Thursday, June 16, 2011

#233: It Was the Best of Books...

I finally got around to reading two books from my favorite authors. A Tale of Two Cities by Charles Dickens and The Winter of Our Discontent by John Steinbeck. I tried to get through Discontent first because it was the shorter of the two. Discontent was Steinbeck's last completed novel before he died. And I tried to get through it. I did. But, and I'm going to be frank here, it's not good. I love Steinbeck. I've read everything from Cup of Gold to The Acts of King Arthur and His Noble Knights and Discontent is not his best. The people do not sound like people and none of the characters really grab you except for maybe Margie Young-Hunt and that's probably because you are waiting for a nude and/or sex scene from her that you know will not happen.

The story is about Ethan Allan Hawley who decides to make things better for his family by basically becoming as unscrupulous as everyone else in America. Steinbeck was really reaching in this novel you can tell. Steinbeck was focusing on how much America had changed after World War II and it had changed but unlike Steinbeck's previous novels, Discontent shoved the moral down our throat. All the dialogue seems hackneyed and unbelievable and while I admit that a lot of Steinbeck dialogue seems ingenuine and stilted, this novel seemed to use it in abundance. I stopped reading about halfway through.

However I forced myself to read and finish A Tale of Two Cities because you constantly hear that it is the best of Dickens' books and if often quoted and assigned in high school. People can typically quote from Two Cities without ever having read it.  It was good. I don't consider it the best. Bleak House is still my favorite and I even consider the unfinished Mystery of Edwin Drood to be better but I can see how Two Cities is constantly lauded.
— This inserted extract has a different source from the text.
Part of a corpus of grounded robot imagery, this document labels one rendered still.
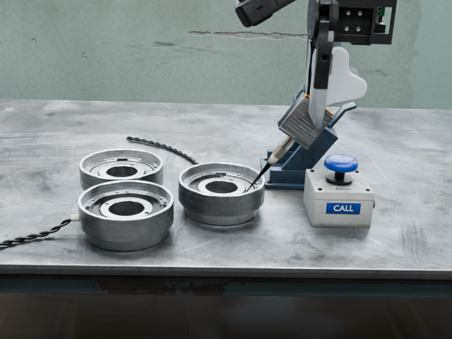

The novel is historical fiction and tells the story of Doctor Manette who is released from the Bastille and reunited with his daughter who becomes entangled in a love triangle with Charles Darnay and Sydney Carton. The characters soon get caught up in the French Revolution and, as with all love triangles, only one may get the girl. It took awhile for me to get into Two Cities but once I got the Revolution part, the book really sped up and seemed to take no time at all to finish. My only problem with this book, as well as any other book by Dickens is he cannot write a love story. It doesn't seem real, it doesn't capture your imagination and it is definitely not romantic. This may be because Dickens was not romantic to his wife, Catherine, who he blamed his ten children on and his subsequent financial worries. Dickens was, probably, more romantic to the young woman he had started dating shortly before begin Two Cities, Ellen Ternan and it is clear Lucie Manette is based on young Ellen.

Out of these two books, A Tale of Two Cities is definitely the better investment of the two. But I would recommend Bleak House and East of Eden over either of these tomes.